The GOP’s plan A was to sit tight until the dead of Parkland got buried by the ever-turning news cycle. But the theater kids of Marjory Stoneman Douglas refused to take thoughts and prayers for an answer. And so, Republicans moved on to plan B: Find a way to “do something” on gun violence that didn’t just leave AR-15 manufacturers and far-right firearms enthusiasts unscathed, but that actually benefited those constituencies.
To that end, President Trump called last week for arming America’s teachers – which is to say, for the government to either give gunmakers a lucrative public contract, or else subsidize mass gun-buying by promising bonuses to educators that pack heat.
Alas, liberals, teachers — and every American who can distinguish between reality and Clint Eastwood films — deemed this proposal insane. You don’t stop school shootings by increasing the number of guns in American classrooms — even armed school security guards have been known to leave their firearms unattended, while some teachers have been known to physically attack their students. Lifelong cops and soldiers can freeze or shoot erratically when confronted with life-threatening violence; a teacher who did a couple weeks of training to get a bonus would be unlikely to win a shootout with a heavily armed psychopath — and could very well make any given mass shooting more lethal in the process.

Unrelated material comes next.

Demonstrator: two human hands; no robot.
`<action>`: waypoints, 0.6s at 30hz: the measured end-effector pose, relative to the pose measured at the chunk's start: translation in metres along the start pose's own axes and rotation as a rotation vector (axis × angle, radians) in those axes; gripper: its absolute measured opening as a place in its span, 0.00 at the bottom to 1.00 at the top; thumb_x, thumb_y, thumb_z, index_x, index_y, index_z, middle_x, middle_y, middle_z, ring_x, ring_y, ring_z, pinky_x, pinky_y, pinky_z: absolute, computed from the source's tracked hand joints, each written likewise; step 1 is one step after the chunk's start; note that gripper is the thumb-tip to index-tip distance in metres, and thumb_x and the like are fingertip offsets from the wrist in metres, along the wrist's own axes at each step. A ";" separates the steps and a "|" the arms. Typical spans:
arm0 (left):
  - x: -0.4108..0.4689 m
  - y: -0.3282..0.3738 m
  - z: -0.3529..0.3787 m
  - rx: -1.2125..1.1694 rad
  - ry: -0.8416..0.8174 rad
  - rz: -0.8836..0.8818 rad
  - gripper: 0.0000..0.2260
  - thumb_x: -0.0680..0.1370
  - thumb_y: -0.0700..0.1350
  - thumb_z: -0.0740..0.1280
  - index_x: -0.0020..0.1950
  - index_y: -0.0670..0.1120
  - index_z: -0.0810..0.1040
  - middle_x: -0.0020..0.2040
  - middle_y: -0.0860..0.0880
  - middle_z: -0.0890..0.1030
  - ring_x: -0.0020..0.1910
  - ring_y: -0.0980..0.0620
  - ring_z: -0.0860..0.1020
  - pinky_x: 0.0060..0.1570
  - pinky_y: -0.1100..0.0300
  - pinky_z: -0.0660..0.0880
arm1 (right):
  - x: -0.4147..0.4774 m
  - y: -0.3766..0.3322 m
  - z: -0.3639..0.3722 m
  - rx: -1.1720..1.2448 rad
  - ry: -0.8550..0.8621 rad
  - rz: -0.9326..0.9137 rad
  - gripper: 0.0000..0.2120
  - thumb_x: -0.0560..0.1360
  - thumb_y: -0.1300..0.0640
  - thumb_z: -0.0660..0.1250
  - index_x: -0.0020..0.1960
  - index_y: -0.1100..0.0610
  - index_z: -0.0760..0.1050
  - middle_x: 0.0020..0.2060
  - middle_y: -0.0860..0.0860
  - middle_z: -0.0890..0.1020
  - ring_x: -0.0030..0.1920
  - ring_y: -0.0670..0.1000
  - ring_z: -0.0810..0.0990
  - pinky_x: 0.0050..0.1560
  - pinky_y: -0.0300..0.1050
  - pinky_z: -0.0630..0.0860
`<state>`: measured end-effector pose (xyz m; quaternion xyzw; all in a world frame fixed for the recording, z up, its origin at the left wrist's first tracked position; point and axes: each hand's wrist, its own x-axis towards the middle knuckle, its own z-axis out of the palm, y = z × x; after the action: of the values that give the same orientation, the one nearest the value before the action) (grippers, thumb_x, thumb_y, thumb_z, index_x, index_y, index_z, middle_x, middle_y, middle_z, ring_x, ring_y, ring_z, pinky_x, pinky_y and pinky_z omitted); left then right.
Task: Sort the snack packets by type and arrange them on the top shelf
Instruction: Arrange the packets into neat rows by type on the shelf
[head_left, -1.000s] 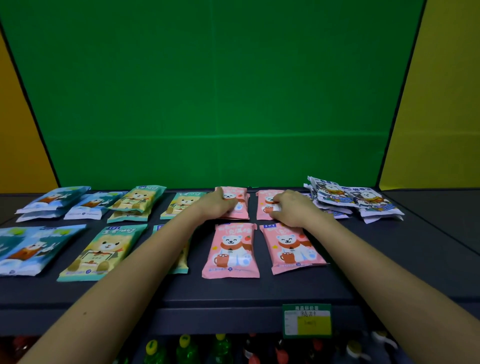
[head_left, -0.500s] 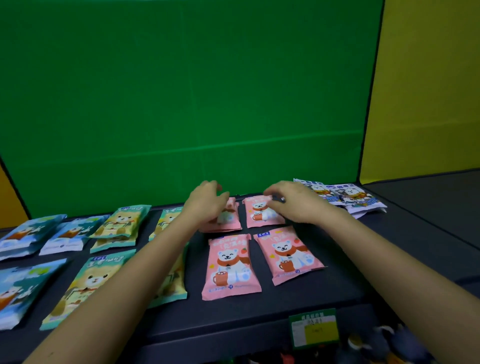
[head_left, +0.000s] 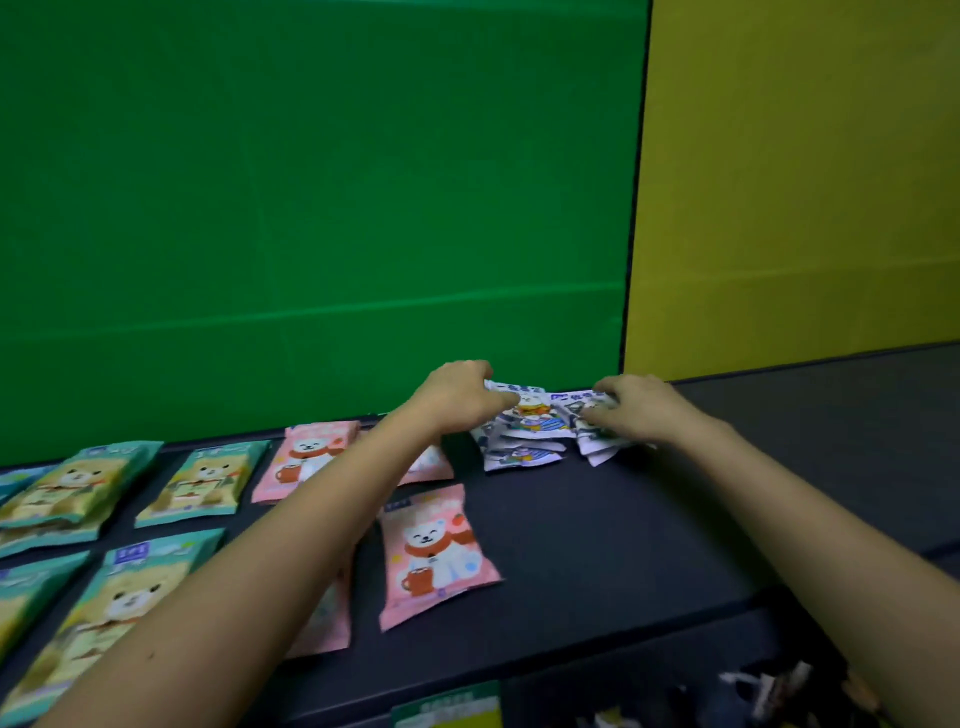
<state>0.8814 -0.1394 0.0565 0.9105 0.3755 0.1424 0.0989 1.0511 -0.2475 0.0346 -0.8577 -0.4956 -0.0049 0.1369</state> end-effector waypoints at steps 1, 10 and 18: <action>0.006 0.010 0.004 0.037 -0.004 0.000 0.26 0.77 0.57 0.61 0.67 0.39 0.70 0.67 0.39 0.73 0.65 0.41 0.71 0.60 0.54 0.69 | 0.004 0.002 0.002 -0.012 -0.016 -0.003 0.25 0.75 0.41 0.61 0.63 0.58 0.74 0.62 0.58 0.76 0.60 0.58 0.74 0.56 0.49 0.72; 0.032 0.065 0.044 0.315 -0.021 -0.327 0.31 0.70 0.65 0.63 0.63 0.44 0.73 0.64 0.42 0.72 0.64 0.44 0.68 0.56 0.53 0.70 | 0.020 0.003 0.009 -0.123 -0.080 -0.032 0.27 0.70 0.38 0.63 0.60 0.58 0.70 0.59 0.56 0.75 0.59 0.58 0.74 0.49 0.47 0.69; 0.032 0.077 0.047 0.288 0.032 -0.384 0.28 0.70 0.63 0.66 0.58 0.42 0.77 0.59 0.43 0.77 0.58 0.44 0.75 0.50 0.55 0.74 | 0.020 0.014 0.015 -0.044 -0.033 -0.049 0.34 0.71 0.38 0.63 0.68 0.59 0.62 0.65 0.59 0.71 0.65 0.61 0.69 0.57 0.50 0.70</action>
<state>0.9692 -0.1737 0.0400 0.8247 0.5597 0.0804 -0.0129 1.0717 -0.2332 0.0199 -0.8481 -0.5184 -0.0049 0.1095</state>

Fortunately, House conservatives took these critiques to heart. And on Monday night, Freedom Caucus chair Mark Meadows floated a compromise:
This proposal gives something to both sides: It leaves teachers unarmed, just as liberals requested, while also giving a targeted tax cut to any patriotic American with a gun, too much free time, and a longing to legally pump bullets into another human being — or, in conservative parlance, to “a well-regulated militia.”
Democrats could try to obstruct this measure. But they would do so at their own political peril. After all, what suburban swing voter wouldn’t want heavily armed, underemployed vigilantes prowling the hallways and playgrounds of her daughter’s school? Granted, liberals could argue that the tax credit is inherently regressive, as prospective vigilantes who don’t earn enough to pay federal income tax (but who still pay sales and payroll taxes) would be ineligible. But that issue could be resolved by simply making a portion of the tax credit refundable!
Meadows has presented progressives with a clear choice: They can be ideological purists, and insist on far-left reforms like, say, making it illegal for teenagers to buy military-grade weapons without a background check — or, they can put the lives of America’s children above their ideology’s bizarre superstitions, and embrace a common-sense, evidence-based solution to gun violence, like surrounding every school in the country with a ring of “good guys with guns.”